(Collection entries)
☆ ☆ ☆
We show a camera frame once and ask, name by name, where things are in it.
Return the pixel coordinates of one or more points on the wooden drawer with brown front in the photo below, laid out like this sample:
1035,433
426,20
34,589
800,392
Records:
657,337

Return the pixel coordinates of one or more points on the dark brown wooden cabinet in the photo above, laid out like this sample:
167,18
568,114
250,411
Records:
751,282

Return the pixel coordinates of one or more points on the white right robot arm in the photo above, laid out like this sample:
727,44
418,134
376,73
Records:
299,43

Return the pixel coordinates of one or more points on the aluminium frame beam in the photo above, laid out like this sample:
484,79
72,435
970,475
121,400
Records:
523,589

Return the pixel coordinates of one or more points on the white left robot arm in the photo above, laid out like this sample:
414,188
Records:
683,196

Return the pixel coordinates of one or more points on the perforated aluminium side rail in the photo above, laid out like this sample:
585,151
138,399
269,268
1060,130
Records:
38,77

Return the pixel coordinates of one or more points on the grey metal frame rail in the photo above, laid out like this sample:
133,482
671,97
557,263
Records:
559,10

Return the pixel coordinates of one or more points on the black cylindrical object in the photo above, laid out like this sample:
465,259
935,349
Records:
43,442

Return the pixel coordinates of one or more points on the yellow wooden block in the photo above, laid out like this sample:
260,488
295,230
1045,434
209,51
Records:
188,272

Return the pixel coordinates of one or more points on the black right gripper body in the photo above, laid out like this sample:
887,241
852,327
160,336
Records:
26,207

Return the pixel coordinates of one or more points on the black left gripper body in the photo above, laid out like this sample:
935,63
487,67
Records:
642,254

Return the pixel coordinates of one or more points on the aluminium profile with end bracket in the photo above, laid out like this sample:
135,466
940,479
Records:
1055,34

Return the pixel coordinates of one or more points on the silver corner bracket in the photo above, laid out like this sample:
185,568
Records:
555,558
☆ ☆ ☆
> _PROBLEM REQUIREMENTS_: In the records, which lines mention the word "black"? Copy those lines.

> _EXERCISE SOLUTION_:
Return the pixel coordinates of one or more points on the black cylindrical object in the photo above, laid out like this sample:
Return the pixel coordinates of one or more points on the black right gripper body in the photo above, laid out like this sample:
Return the pixel coordinates of one or more points on the black left gripper body in the photo above, laid out like this sample:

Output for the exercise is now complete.